Pour l’entrepreneur, la démarche a clairement un impact négatif, tant que cela figure sur son extrait du registre des poursuites. La question se pose alors de trouver des alternatives.

Extrait du registre des poursuites en défaveur de l’entrepreneur

En engageant des poursuites comme évoqué ci-dessus, le maître d’ouvrage gagne du temps et évite la prescription de ses prétentions de garantie. L’entrepreneur, en revanche, doit assumer leur inscription au registre des poursuites. Il risque ainsi de perdre des contrats potentiels, de se voir recalé dans les appels d’offres publics ou de devoir se justifier sur sa solvabilité auprès de sa banque.

Alternative aux poursuites

Bonne nouvelle, les poursuites ne sont pas la seule alternative: l’entrepreneur a le choix de signer une déclaration de renonciation à invoquer la prescription vis-à-vis du maître d’ouvrage.

En faisant cela, l’entrepreneur renonce à faire valoir la prescription. Son extrait du registre des poursuites reste ainsi vierge et le maître d’ouvrage n’encourt pas le risque de voir sa prétention prescrite. Tout est alors réuni pour que les deux parties règlent le problème dans de bonnes conditions. Mais attention, la prudence est de mise.

Points à prendre en compte

La déclaration de renonciation à invoquer la prescription doit indiquer clairement les travaux auxquels elle se rapporte, avec une description de l’objet ou des travaux aussi précise que possible. Elle doit également être limitée dans le temps.

La déclaration ne doit par ailleurs s’appliquer que si la prescription n’est pas déjà acquise. De plus, elle ne doit entraîner aucune reconnaissance de droits à l’égard du maître de l’ouvrage.

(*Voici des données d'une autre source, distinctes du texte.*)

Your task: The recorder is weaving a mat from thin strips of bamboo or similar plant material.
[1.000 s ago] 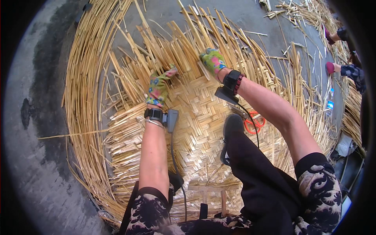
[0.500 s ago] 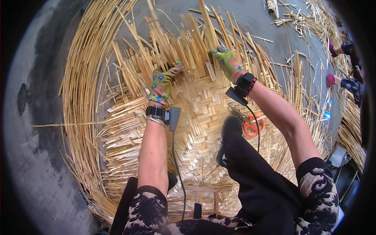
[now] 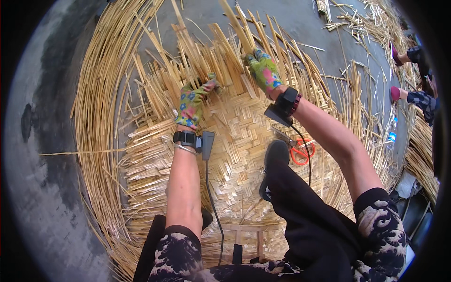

Enfin, il convient de noter que toutes les autres exceptions et objections de l’entrepreneur sont expressément réservées.

Sur cette base, il est alors possible de chercher ensemble une solution sans contrainte de temps et les désagréments pour l’entrepreneur restent limités. ISOLSUISSE peut si besoin fournir un modèle de contrat à ses membres.